Records from a data collection
BEGIN

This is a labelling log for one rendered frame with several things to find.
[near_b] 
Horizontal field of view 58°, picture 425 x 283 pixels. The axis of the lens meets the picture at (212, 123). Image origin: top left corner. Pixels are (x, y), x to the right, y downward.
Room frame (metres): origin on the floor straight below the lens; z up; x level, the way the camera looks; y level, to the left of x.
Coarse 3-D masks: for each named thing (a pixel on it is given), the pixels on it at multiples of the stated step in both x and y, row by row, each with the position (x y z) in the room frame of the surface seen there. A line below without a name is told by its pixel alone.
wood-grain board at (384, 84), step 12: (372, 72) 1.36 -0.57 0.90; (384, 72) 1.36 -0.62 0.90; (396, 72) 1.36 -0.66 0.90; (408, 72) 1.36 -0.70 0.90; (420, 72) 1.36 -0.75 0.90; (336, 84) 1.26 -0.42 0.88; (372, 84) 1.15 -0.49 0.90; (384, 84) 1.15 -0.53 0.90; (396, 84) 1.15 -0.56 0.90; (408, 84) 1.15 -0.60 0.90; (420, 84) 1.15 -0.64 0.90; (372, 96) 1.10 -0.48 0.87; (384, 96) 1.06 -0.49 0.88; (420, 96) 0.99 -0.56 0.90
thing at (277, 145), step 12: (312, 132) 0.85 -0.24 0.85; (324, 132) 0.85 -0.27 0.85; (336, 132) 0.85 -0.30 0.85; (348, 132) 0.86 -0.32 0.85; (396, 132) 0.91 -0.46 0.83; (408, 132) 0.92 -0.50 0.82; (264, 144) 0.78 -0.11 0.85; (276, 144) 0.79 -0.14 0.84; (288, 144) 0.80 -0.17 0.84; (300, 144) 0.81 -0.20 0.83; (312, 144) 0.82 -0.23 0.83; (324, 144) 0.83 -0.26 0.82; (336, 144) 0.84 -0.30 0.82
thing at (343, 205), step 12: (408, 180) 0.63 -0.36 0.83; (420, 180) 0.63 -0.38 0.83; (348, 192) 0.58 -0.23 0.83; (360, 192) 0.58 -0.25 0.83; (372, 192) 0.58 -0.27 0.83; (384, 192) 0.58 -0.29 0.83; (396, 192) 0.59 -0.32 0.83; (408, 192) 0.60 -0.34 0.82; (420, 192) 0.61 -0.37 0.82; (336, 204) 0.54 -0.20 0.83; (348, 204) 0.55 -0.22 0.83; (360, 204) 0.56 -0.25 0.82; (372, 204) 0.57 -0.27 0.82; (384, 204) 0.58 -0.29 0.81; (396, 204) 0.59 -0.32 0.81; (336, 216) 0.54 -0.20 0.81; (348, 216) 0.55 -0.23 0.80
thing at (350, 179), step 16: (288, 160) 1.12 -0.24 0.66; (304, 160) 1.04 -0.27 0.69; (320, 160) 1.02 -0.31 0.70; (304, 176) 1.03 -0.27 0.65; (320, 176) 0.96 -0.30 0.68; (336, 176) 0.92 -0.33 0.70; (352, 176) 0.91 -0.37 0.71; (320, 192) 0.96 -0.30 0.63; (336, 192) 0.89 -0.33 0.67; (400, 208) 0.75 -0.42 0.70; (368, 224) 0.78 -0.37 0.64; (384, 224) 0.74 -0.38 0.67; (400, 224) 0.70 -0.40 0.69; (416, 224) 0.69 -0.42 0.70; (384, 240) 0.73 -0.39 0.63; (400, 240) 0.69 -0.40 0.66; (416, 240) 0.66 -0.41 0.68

END

**Task to carry out**
Each line above holding the word "lens" counts; reply with how many there are, only the number.

**Answer to this problem**
2